BEGIN Records supplied

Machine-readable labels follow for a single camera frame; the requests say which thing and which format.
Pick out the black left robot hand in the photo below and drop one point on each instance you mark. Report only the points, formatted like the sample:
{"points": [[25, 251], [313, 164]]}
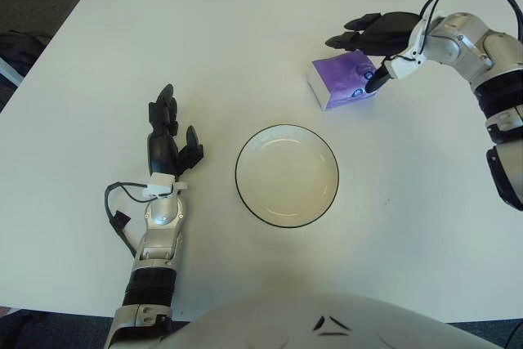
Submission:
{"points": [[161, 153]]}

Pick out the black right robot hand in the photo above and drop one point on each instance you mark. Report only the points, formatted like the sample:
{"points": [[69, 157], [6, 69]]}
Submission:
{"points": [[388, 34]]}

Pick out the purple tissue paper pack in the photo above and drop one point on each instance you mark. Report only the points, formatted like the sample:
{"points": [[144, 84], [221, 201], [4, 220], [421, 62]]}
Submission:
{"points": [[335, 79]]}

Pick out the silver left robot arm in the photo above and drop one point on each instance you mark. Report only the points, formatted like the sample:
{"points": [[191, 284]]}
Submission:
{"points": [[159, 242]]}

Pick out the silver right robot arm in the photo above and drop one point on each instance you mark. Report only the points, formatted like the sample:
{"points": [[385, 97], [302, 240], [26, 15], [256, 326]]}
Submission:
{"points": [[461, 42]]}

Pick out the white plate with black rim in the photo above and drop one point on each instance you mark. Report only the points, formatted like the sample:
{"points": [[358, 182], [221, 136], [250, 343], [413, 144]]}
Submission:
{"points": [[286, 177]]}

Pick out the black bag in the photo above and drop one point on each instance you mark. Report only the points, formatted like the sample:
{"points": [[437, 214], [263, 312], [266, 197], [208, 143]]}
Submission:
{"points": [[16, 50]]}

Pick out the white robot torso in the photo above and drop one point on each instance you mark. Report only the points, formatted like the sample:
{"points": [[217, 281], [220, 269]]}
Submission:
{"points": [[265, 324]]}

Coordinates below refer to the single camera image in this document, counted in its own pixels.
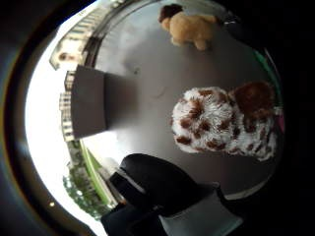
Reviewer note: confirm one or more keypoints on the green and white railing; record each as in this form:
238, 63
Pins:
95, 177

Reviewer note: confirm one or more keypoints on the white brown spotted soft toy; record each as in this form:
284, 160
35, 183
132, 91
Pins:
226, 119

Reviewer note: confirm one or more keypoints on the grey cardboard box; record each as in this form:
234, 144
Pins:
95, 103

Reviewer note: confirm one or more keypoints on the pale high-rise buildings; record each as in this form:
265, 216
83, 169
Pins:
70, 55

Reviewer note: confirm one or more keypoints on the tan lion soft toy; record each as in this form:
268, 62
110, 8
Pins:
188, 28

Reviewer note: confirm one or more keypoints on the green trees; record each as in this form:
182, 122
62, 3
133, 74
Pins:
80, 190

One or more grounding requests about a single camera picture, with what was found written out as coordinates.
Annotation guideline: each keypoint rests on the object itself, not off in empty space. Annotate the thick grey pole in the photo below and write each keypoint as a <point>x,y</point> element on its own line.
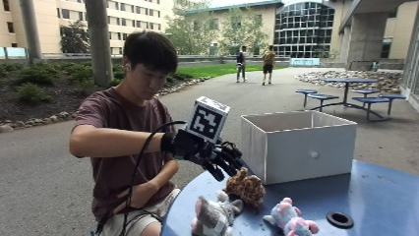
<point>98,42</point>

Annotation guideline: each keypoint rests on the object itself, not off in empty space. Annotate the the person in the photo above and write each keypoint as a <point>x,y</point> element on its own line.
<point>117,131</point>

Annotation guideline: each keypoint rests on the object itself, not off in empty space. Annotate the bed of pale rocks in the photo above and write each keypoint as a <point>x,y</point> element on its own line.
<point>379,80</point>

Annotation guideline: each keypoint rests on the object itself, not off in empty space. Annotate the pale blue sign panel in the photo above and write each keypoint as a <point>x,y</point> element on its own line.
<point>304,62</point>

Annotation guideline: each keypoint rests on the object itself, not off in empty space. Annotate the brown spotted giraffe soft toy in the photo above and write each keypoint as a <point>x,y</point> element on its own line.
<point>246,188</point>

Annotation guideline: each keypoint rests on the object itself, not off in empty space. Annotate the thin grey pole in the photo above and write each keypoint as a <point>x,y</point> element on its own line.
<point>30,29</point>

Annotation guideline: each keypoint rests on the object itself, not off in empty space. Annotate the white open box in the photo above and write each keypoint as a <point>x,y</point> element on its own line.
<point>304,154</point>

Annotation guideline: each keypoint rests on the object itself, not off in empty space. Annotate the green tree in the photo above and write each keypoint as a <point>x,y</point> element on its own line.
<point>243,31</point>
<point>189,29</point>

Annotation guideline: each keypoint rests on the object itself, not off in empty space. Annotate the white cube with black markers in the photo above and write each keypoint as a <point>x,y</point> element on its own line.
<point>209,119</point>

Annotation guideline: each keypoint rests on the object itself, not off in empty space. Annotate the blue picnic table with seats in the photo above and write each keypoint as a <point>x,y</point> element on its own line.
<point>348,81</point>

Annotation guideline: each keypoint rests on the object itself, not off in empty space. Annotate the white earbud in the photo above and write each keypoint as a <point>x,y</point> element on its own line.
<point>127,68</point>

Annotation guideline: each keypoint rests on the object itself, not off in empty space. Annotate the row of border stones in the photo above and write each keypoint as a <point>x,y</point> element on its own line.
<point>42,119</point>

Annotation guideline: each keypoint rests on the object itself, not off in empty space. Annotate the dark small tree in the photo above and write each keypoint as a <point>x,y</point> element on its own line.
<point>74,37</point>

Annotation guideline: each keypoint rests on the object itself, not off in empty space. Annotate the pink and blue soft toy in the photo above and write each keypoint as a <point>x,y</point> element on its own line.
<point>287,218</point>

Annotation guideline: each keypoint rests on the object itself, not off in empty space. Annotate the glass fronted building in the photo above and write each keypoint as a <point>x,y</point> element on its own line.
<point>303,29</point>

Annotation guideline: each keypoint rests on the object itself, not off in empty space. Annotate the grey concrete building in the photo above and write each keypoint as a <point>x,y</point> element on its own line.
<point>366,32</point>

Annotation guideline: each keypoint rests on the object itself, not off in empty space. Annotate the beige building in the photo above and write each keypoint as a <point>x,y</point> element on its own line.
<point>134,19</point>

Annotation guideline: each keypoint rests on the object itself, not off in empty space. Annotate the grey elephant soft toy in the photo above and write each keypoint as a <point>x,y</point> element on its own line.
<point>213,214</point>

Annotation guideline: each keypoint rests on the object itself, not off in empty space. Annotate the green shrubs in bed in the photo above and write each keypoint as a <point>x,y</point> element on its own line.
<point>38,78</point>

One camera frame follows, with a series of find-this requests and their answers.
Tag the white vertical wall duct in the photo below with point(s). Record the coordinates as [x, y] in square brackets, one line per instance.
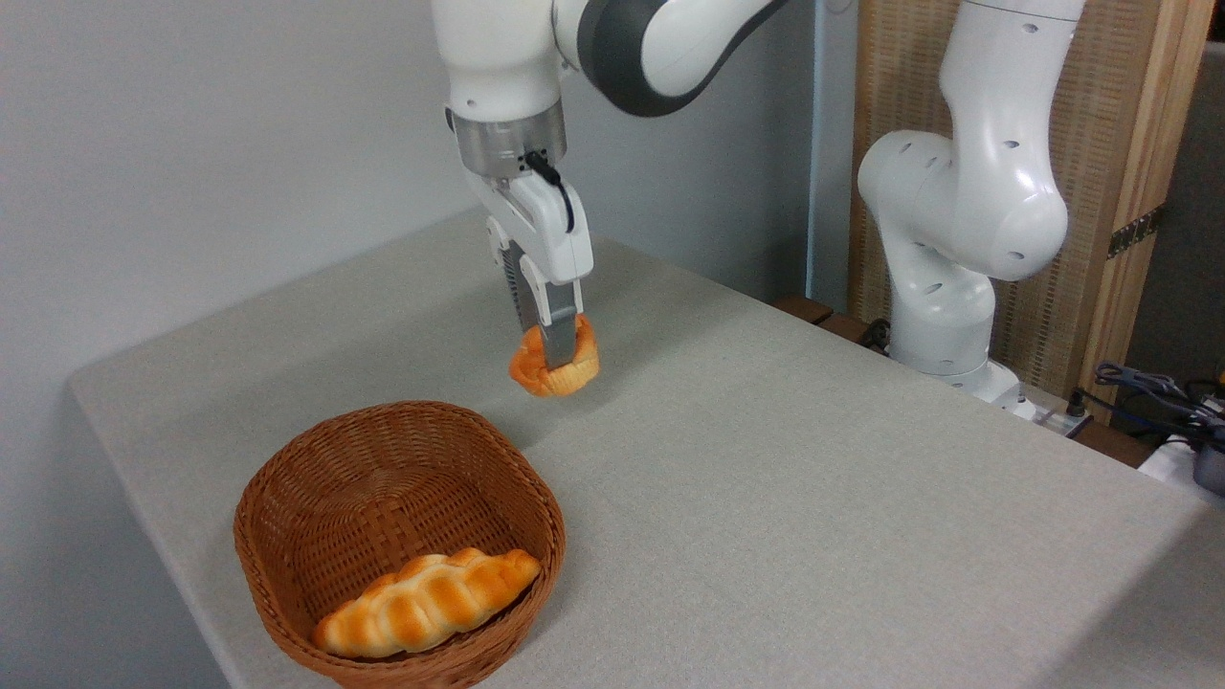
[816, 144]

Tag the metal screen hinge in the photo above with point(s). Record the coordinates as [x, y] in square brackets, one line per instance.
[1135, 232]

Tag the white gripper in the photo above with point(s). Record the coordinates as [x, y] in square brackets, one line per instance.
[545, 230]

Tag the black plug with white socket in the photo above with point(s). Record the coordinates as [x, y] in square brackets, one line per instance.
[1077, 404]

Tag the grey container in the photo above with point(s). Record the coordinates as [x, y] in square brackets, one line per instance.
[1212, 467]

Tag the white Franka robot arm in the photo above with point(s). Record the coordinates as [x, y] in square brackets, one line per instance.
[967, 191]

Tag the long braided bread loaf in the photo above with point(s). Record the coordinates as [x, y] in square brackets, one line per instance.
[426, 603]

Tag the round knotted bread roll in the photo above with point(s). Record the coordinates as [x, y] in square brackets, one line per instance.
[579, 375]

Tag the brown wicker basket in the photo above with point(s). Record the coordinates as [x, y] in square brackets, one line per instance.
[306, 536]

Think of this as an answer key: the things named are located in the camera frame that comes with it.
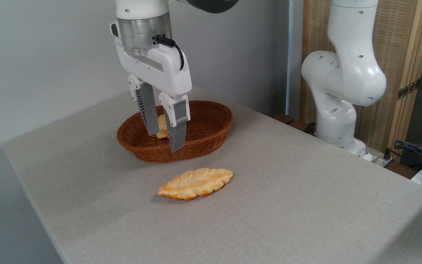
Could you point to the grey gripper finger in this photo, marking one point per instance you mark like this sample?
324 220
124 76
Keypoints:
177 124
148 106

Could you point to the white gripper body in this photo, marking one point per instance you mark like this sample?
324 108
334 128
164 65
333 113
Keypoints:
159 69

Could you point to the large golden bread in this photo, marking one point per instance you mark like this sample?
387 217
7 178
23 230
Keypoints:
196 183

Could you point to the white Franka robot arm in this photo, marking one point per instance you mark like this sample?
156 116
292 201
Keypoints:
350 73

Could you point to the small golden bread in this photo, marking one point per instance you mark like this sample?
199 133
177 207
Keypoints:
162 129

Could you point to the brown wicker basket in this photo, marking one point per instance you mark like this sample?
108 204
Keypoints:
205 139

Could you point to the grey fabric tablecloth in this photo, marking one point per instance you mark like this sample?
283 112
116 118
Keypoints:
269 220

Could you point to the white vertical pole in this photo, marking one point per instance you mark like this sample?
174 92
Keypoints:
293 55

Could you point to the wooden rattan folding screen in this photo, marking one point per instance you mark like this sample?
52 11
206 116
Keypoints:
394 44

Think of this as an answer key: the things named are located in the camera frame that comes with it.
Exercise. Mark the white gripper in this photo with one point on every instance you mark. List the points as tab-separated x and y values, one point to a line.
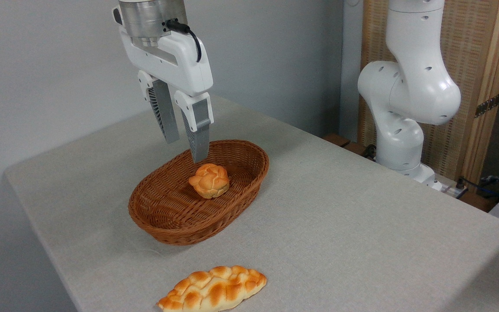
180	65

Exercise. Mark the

END Records supplied
BEGIN Records supplied

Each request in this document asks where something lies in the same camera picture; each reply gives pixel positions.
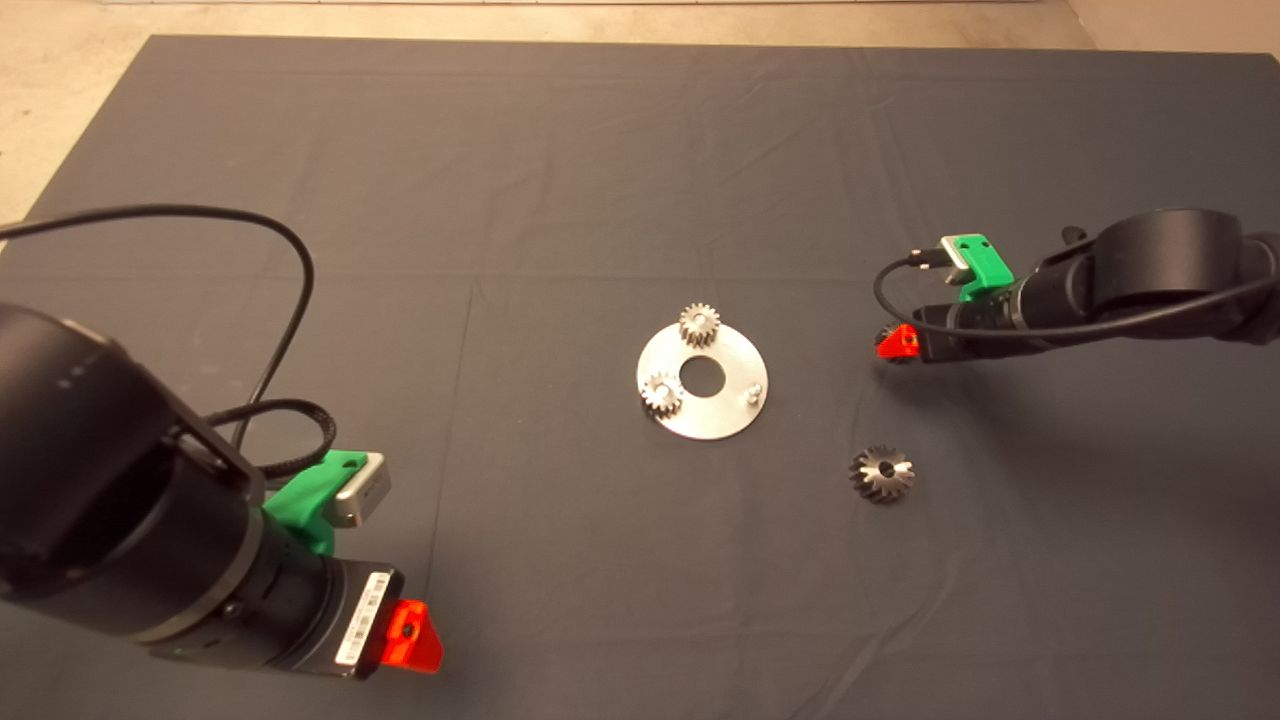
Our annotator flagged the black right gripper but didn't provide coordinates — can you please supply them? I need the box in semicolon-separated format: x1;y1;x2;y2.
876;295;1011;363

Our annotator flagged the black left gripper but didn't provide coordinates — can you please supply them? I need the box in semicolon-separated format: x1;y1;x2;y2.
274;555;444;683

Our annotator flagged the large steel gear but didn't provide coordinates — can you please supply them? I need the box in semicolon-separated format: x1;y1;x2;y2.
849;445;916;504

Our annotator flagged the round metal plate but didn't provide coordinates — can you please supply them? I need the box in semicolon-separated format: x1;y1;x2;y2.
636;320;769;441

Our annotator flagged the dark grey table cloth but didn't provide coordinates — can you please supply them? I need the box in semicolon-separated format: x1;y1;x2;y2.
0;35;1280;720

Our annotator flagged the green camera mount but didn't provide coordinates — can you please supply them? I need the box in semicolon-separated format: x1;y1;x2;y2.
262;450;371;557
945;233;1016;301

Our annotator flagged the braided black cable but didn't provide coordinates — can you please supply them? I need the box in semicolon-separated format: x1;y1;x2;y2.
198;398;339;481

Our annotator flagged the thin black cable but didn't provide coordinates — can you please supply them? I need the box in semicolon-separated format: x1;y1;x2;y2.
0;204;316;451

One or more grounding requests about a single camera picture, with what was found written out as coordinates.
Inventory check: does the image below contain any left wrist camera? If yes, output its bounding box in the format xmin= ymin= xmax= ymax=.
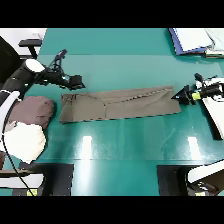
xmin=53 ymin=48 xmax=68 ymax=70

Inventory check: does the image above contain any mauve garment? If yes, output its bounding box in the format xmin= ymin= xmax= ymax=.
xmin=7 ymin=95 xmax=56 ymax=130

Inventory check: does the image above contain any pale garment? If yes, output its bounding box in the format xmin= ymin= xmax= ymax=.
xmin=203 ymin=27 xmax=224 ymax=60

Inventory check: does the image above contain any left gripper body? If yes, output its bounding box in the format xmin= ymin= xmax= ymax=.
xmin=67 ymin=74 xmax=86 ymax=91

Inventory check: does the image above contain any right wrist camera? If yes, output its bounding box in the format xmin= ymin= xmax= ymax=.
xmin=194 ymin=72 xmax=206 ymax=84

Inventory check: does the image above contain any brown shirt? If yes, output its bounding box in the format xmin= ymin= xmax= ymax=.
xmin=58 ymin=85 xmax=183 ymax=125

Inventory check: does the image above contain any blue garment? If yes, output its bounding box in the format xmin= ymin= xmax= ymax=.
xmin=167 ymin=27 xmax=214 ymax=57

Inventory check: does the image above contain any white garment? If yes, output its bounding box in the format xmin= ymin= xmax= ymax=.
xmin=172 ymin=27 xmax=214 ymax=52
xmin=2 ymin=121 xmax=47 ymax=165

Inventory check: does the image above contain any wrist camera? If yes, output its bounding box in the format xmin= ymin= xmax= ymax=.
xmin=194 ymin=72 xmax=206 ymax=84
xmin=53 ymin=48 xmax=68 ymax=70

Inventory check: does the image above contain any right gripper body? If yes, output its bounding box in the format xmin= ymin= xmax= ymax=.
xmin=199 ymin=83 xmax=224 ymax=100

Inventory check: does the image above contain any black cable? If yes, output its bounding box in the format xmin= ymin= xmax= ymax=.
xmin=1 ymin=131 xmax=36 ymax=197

END Records supplied

Exercise prompt: Exactly the lines starting at the one above with "Annotate the thick" and ending at the one with "<point>379,80</point>" should be printed, and nothing else. Omit the pictures.

Written solution:
Annotation guideline: each keypoint rests on the object itself, not off in empty space. Annotate the thick grey pole in the photo below and write each keypoint as a <point>x,y</point> element on its own line.
<point>98,42</point>

Annotation guideline: each keypoint rests on the object itself, not off in empty space. Annotate the the person in the photo above and write each keypoint as a <point>x,y</point> element on its own line.
<point>117,131</point>

Annotation guideline: each keypoint rests on the object itself, not off in empty space. Annotate the bed of pale rocks in the photo above and write each keypoint as a <point>x,y</point> element on its own line.
<point>379,80</point>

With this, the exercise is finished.